╭─ Records for this task

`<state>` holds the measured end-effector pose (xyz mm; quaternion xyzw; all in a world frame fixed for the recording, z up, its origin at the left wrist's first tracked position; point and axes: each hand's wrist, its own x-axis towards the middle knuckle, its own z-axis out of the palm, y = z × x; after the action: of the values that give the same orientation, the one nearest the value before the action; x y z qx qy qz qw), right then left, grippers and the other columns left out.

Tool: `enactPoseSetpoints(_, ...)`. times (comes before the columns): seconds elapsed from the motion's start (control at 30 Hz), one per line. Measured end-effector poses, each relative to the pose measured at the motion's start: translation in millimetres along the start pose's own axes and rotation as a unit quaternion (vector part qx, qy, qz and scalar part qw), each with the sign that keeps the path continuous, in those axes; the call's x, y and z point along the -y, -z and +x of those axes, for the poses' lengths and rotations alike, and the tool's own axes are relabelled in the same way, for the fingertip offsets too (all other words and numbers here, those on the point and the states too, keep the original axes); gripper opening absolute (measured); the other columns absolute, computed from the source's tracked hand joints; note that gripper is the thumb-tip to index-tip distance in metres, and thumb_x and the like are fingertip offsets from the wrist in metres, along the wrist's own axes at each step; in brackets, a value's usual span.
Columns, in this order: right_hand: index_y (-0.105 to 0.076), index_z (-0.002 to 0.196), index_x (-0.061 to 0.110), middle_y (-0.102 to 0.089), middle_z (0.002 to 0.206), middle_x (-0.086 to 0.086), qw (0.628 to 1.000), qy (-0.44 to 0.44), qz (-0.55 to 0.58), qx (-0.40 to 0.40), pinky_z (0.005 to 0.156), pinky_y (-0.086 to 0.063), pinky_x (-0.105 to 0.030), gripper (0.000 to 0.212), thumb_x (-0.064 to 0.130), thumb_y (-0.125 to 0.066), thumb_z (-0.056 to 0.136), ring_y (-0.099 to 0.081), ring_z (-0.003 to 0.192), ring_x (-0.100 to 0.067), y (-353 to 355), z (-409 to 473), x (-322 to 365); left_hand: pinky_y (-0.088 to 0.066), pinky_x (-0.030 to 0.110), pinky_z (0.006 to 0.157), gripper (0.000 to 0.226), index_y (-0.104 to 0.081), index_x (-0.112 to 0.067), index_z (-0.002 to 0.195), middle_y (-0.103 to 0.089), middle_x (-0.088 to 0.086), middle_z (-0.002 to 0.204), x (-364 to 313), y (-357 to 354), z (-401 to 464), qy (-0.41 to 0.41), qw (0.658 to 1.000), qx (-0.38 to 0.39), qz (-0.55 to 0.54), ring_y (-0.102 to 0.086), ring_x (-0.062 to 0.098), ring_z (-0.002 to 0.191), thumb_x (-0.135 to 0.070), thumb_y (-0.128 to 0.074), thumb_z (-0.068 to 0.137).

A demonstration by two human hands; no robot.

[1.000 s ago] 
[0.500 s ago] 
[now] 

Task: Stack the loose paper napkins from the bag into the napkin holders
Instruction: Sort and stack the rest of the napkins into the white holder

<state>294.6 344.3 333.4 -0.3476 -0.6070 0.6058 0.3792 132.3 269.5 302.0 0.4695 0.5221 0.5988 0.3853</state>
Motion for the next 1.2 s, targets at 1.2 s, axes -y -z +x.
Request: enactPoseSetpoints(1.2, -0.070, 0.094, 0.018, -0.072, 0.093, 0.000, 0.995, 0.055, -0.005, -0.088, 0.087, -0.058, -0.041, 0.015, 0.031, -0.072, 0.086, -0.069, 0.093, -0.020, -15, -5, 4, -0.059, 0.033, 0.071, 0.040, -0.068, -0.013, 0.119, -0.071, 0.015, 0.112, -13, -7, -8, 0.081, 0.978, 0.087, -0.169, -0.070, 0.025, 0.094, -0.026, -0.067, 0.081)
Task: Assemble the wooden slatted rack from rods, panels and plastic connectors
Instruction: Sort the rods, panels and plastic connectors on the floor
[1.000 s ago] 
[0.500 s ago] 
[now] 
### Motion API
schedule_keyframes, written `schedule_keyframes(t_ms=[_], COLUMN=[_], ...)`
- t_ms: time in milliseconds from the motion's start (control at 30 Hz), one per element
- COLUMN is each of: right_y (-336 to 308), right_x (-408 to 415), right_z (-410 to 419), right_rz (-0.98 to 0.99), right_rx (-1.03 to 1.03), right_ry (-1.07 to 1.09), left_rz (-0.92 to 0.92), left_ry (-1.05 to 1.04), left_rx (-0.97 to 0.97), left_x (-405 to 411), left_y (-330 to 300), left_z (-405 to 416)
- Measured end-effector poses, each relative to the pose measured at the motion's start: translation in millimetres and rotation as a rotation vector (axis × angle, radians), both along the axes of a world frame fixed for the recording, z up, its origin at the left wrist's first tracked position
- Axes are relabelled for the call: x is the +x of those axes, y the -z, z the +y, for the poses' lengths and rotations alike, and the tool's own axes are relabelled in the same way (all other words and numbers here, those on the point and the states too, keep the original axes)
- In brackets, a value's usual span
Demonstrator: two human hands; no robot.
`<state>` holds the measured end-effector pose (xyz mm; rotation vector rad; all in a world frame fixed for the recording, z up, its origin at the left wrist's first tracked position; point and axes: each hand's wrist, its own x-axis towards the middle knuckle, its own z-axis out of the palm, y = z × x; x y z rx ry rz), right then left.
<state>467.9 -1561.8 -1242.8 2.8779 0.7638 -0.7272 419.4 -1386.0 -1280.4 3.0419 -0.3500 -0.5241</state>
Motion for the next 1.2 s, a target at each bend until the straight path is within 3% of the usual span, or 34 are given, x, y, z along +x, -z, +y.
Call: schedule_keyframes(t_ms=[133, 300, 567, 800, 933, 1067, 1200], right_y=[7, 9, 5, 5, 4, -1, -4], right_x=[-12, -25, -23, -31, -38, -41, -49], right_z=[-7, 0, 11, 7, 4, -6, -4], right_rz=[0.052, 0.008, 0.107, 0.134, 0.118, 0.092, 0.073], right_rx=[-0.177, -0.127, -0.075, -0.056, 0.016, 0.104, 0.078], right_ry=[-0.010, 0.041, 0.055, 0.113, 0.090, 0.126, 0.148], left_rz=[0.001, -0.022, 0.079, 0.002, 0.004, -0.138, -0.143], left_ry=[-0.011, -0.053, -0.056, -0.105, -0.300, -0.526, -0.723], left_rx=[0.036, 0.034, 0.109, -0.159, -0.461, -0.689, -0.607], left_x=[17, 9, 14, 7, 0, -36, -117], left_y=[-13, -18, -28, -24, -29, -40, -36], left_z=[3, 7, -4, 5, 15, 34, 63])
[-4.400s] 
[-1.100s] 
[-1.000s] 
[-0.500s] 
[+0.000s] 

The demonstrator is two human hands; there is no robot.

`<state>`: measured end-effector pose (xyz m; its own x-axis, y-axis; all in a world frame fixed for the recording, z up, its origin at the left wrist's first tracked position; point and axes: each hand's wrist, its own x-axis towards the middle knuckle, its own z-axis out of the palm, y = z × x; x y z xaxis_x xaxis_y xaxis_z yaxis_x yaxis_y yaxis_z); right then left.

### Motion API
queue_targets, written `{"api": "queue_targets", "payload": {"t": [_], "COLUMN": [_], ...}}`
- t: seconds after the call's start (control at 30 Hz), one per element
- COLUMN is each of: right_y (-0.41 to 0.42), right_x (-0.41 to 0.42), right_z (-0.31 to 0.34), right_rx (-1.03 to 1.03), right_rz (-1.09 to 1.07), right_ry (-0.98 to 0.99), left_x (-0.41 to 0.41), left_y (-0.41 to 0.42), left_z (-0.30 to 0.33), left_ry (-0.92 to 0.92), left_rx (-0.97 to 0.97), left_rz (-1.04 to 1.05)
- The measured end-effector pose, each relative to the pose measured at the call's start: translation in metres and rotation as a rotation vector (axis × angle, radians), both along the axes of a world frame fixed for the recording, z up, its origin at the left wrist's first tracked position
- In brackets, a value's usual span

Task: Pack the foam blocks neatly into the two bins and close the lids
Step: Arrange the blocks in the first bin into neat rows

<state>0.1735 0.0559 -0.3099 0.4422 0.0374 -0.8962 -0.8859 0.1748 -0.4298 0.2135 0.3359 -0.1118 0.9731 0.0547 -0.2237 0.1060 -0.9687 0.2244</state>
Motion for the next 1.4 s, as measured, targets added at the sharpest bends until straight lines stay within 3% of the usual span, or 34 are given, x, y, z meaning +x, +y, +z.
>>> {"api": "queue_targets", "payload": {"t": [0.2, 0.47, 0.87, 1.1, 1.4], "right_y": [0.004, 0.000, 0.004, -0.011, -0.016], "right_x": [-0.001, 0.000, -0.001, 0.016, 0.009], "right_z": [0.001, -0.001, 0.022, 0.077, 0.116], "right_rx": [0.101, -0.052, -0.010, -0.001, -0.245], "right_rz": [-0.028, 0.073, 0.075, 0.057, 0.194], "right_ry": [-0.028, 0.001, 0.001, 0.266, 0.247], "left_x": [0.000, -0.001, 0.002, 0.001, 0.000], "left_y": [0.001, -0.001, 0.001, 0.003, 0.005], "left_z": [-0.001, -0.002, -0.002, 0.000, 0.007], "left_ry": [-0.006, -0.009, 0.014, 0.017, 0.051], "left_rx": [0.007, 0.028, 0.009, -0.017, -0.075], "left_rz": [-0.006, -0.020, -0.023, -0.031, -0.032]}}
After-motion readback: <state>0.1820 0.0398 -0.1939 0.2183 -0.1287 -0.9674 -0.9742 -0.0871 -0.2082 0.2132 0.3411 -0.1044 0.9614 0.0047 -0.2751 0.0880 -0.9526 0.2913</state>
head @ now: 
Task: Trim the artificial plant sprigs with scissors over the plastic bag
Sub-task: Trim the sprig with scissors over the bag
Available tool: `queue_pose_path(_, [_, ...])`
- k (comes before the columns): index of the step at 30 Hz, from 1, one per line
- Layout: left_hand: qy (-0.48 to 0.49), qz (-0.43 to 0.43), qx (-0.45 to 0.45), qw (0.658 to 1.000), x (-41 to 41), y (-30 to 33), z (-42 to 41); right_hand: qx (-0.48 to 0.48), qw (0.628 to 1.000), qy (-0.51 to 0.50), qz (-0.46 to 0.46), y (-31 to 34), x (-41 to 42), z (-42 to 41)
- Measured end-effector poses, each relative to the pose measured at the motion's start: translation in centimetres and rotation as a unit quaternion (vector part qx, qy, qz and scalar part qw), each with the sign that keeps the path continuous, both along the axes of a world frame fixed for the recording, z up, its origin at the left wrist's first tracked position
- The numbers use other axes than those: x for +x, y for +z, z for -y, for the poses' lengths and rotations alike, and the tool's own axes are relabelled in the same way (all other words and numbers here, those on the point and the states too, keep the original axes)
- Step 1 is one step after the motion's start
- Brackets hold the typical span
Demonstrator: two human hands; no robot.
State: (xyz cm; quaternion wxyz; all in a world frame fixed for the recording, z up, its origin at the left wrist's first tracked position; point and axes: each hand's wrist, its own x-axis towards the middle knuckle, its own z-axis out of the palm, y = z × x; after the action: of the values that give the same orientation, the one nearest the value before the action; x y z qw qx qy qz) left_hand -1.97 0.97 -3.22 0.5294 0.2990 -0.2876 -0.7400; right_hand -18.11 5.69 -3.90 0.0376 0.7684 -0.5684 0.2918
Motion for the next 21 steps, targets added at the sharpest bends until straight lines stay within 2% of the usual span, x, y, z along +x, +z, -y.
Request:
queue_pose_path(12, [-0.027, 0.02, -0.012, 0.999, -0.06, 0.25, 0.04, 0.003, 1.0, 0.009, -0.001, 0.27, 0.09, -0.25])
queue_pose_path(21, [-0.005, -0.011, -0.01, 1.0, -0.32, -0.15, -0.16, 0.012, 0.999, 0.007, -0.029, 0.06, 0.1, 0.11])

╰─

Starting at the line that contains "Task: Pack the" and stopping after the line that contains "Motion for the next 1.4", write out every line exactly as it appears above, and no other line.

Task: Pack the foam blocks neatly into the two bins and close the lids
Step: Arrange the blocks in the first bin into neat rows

<state>0.1735 0.0559 -0.3099 0.4422 0.0374 -0.8962 -0.8859 0.1748 -0.4298 0.2135 0.3359 -0.1118 0.9731 0.0547 -0.2237 0.1060 -0.9687 0.2244</state>
Motion for the next 1.4 s, as measured, targets added at the sharpest bends until straight lines stay within 3% of the usual span, or 34 are given, x, y, z meaning +x, +y, +z.

The full answer has been given.